I have one and I love it. It works very easily for sharpening chisels with a 
precise angle setting guide. You slide the chisel flat side down up a sort of 
shoot and the bevel edge comes in contact with the spinning underside of the 
disk. It will set 20, 25, 30 and 35 degree angles. You can grind a 30 degree 
face on a chisel then adjust to 35 and polish a micro bevel with the really 
fine paper.

To sharpen something wider it is a sort of free-hand job made easier by a guide 
bar you can fairly easily estimate the angle you need. Unless you have a big 
chip to grind out it doesn't take long at all to get a really good edge.

I would recommend that you pay the extra for the leather surfaced honing disk 
so you can put a mirror finish on the edge.

I have ground some of the blades of my garden chipper but for that you really 
want a grinder to remove enough material to remove the sorts of nicks that will 
acquire and probably for grinding things like lawn mower blades.

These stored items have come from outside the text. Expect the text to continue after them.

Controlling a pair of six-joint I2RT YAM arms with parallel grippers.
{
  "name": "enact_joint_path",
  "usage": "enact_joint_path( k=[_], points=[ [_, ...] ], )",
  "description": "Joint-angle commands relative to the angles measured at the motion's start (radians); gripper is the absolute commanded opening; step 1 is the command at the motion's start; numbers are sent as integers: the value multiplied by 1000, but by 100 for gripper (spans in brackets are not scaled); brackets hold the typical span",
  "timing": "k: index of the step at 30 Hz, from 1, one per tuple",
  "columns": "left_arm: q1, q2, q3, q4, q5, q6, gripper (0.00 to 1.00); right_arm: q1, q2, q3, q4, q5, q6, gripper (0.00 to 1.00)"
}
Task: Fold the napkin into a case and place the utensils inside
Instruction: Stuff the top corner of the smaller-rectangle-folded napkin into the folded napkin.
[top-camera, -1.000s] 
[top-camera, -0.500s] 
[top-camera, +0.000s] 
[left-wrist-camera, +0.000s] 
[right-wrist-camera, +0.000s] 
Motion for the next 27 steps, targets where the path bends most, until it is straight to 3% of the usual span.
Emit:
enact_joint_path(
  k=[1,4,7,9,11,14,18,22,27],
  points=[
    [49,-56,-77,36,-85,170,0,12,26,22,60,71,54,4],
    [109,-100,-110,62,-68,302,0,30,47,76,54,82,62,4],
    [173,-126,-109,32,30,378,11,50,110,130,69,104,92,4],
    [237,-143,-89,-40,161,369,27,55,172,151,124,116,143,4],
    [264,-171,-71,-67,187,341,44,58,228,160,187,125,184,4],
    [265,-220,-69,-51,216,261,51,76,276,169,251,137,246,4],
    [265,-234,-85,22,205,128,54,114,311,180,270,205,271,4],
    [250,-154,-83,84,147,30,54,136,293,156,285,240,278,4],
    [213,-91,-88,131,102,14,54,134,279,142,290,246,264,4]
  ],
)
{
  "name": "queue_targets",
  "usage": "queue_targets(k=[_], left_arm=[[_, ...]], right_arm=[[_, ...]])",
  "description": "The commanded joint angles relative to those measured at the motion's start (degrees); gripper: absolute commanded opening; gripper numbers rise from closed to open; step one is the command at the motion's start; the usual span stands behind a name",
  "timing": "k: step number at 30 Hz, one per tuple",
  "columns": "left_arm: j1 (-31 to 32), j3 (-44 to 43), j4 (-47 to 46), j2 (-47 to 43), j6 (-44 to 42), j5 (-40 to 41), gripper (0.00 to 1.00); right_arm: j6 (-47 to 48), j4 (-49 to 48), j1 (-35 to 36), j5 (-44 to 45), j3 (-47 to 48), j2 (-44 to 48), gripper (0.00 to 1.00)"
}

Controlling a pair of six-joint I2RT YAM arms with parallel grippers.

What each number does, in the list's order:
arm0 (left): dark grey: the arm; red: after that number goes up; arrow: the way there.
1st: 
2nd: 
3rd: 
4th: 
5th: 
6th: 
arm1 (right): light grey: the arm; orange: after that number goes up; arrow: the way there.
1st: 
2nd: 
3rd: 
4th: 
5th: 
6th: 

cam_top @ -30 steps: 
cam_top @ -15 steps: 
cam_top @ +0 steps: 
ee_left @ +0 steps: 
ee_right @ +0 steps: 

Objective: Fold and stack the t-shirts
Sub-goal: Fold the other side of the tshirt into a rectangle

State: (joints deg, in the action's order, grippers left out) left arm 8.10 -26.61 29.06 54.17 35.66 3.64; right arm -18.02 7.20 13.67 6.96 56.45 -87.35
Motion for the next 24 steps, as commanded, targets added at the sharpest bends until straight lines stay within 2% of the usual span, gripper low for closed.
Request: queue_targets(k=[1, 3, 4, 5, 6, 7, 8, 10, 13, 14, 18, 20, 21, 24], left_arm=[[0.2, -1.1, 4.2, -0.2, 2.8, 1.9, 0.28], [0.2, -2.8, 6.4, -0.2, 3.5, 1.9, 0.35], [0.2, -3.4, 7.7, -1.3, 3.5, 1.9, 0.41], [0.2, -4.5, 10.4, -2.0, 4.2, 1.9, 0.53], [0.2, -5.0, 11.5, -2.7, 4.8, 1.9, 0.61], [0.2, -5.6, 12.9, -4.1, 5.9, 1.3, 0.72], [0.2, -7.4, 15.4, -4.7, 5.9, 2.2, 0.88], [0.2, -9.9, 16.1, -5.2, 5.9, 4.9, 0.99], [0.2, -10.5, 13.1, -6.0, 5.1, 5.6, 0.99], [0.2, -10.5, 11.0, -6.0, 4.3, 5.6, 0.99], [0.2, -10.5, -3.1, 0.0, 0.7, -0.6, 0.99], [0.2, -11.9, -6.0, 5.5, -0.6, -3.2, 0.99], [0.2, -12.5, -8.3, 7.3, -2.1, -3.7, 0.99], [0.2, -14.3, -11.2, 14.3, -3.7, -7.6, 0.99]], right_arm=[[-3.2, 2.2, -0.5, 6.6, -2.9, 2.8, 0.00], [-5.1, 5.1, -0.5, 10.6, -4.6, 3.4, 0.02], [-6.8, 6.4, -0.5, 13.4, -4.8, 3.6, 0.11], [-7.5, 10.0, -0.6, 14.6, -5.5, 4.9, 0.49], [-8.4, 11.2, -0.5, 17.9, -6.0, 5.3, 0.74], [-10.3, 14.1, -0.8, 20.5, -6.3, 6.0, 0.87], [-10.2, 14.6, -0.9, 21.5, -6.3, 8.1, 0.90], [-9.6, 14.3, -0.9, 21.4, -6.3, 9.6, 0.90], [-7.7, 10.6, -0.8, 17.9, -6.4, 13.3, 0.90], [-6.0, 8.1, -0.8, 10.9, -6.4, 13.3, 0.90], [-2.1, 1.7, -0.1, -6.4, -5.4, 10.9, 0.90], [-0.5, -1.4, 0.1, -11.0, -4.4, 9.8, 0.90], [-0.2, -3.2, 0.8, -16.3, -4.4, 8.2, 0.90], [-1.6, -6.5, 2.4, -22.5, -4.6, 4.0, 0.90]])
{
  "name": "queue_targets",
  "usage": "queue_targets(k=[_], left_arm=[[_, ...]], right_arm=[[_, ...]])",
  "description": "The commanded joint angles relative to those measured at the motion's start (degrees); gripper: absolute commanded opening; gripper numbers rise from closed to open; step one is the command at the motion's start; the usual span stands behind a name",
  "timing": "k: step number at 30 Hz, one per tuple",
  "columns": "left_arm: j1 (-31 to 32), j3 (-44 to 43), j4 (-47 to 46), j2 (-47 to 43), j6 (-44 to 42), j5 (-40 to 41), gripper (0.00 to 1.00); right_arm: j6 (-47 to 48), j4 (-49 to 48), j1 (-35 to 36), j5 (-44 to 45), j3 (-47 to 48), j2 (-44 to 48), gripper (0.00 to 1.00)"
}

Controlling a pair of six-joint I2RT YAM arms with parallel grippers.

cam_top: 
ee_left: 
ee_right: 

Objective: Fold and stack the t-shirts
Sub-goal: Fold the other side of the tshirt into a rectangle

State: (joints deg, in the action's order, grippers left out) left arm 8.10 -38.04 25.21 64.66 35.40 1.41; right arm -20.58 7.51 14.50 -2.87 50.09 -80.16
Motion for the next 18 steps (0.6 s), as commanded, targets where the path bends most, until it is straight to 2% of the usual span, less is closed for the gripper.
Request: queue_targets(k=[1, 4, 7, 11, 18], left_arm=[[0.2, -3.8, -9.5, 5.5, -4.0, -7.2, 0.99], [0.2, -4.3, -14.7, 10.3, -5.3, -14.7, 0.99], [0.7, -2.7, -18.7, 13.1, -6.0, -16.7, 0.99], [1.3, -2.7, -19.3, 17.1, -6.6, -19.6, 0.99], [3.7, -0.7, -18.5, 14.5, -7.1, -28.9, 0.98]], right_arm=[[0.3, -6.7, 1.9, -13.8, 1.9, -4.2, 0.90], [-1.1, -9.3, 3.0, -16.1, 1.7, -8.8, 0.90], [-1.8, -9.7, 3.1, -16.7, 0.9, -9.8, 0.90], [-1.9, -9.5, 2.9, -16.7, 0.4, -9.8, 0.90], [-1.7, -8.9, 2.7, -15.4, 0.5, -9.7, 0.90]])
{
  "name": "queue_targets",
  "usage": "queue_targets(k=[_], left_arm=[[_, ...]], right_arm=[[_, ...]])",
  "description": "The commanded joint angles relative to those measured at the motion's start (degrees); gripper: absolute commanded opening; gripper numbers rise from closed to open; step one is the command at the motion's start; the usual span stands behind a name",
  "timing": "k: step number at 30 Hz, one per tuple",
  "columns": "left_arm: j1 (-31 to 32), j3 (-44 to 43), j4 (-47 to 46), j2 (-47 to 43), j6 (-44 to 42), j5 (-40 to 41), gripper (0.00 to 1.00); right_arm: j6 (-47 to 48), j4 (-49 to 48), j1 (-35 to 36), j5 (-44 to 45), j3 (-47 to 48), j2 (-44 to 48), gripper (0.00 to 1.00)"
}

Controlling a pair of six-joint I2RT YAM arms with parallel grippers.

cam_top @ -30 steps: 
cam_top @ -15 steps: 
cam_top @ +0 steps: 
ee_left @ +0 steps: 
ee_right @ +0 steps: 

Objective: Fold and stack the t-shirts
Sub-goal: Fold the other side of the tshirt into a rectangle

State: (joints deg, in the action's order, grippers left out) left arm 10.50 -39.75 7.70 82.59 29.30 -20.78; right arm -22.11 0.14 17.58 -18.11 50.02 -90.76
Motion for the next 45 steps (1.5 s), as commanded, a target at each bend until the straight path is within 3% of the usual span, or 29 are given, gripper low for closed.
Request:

  ----- Original Message ----- 
  From: Ralph Supernaw 
  To: [email protected] 
  Sent: Friday, October 24, 2008 3:59 PM
  Subject: [BlindHandyMan] Wood Sharp WS3000


  Some months ago there was a discussion about how well a blind person can use
  the Wood Sharp to sharpen chissles and plane blade. I can't remember the
  conclusion. Would someone please refresh my memory or maybe add more to the
  discussion? I am considering the purchase of the model WS3000.